Q. Can I leave a will for if I become incapacitated?
A. It's not just when you die that having a will can come in useful. Everyone should consider having a will to say who should look after their finances if they become unable to do it themselves; due to dementia, mental illness or being in an accident.
Writing a Living Will (also called an Advance Decision) means that you can specify the level of medical treatment you'll receive if you're incapacitated and can't communicate at the time. You may, for example, specify not to be resuscitated if your heart stops. This is legally binding.
Another measure you can take, for example, if you are in the early stages of a degenerative disease is to appoint what's called a lasting power of attorney. There are two types - one relating to your health, and one to your financial affairs.

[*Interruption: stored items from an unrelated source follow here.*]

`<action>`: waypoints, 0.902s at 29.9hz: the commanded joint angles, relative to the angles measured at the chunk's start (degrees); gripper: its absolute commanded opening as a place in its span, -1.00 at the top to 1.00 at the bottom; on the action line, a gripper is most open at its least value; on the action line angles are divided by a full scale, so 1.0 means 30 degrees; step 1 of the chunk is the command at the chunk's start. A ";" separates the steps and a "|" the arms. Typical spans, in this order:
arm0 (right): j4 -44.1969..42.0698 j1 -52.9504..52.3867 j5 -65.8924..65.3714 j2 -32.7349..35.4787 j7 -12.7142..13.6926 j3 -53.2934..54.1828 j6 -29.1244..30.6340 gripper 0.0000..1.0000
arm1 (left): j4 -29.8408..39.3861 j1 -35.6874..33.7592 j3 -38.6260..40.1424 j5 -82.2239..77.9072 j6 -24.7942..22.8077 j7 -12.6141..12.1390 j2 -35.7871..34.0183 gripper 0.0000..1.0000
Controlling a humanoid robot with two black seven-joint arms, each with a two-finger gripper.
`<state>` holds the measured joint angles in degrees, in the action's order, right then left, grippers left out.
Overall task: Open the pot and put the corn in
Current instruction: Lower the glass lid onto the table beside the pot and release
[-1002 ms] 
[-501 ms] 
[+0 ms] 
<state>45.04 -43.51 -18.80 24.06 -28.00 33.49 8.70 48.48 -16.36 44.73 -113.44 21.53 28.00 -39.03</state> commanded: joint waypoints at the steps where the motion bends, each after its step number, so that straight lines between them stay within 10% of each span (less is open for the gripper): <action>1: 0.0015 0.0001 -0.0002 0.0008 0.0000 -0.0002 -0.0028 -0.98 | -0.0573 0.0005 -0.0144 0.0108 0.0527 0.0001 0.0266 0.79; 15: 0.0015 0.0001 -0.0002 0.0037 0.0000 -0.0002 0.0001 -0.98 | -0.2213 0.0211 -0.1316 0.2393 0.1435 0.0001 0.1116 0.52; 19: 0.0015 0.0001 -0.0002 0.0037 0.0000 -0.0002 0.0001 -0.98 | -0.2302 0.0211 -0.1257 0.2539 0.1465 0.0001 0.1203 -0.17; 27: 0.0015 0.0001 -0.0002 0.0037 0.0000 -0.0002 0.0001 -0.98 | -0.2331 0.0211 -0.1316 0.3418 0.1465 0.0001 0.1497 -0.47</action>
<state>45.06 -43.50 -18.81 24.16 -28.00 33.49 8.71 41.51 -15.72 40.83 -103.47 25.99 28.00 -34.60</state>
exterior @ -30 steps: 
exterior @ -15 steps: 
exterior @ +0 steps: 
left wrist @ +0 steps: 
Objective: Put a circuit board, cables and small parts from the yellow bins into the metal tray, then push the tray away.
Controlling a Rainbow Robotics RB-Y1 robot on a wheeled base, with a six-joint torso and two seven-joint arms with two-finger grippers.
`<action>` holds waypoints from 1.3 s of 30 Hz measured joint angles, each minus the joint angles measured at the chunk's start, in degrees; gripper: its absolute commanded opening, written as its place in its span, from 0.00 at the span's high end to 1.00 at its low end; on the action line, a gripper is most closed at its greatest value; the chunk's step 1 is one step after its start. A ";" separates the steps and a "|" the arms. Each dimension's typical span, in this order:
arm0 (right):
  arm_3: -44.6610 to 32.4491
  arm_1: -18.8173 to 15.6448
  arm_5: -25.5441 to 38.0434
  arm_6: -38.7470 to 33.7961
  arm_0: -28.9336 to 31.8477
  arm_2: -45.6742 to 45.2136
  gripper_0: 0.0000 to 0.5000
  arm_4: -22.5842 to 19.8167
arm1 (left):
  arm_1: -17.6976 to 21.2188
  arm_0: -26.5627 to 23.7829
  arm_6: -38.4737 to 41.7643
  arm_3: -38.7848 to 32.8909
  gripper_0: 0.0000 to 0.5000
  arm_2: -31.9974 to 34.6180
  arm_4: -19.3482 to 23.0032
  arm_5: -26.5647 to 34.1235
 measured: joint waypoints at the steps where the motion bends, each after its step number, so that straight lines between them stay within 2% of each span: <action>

You can make one type, or both.
If you've no living will or lasting power of attorney, and you become incapacitated, the responsibility for looking after your estate passes to the Government.
If you've nothing in place, your family will need to apply for a court order, which can take months to process, to get back in control of your estate. You can read more on this on our Power of Attorney guide.
Q. What happens if I don't leave a will?
A. Hundreds of thousands of people die each year without having a will, known as intestacy, making it complex for all family left behind, especially if you are not married.
If this happens to you, there are strict rules on what will happen to your estate and it could leave someone you want to protect unprotected. What happens depends on where in the UK you live...
In England, Wales or Northern Ireland
Married couples / Civil partnerships. For those who are married, ie, not just co-habiting, the rules depend on whether you have children or not.
If you have children, the first £250,000 (plus your personal possessions) goes to your spouse; half of the remainder is split between your children. The remaining quarter is used to provide interest income for the surviving partner - on their death the capital's split equally between the children.
If you've not got children the first £450,000, your personal possessions and half of the remainder of your estate goes to your spouse. The other half of the remainder goes equally to any surviving parents. If there aren't any, then it'll pass to your siblings, or their children if your brothers & sisters are deceased.
If you're not married (including living together). Here the money is distributed to kids if you have them, if not, to surviving parents. If there aren't any of those it's to brothers and sisters, grandparents, aunts and uncles in that order and finally to the state if you have no surviving relatives.
This means an unmarried partner is not entitled to ANYTHING. For more info see Gov.UK.
The rules are more complicated in Scotland, depending as well on the value of your property, furniture and cash savings, see the HMRC rules of intestacy for more info.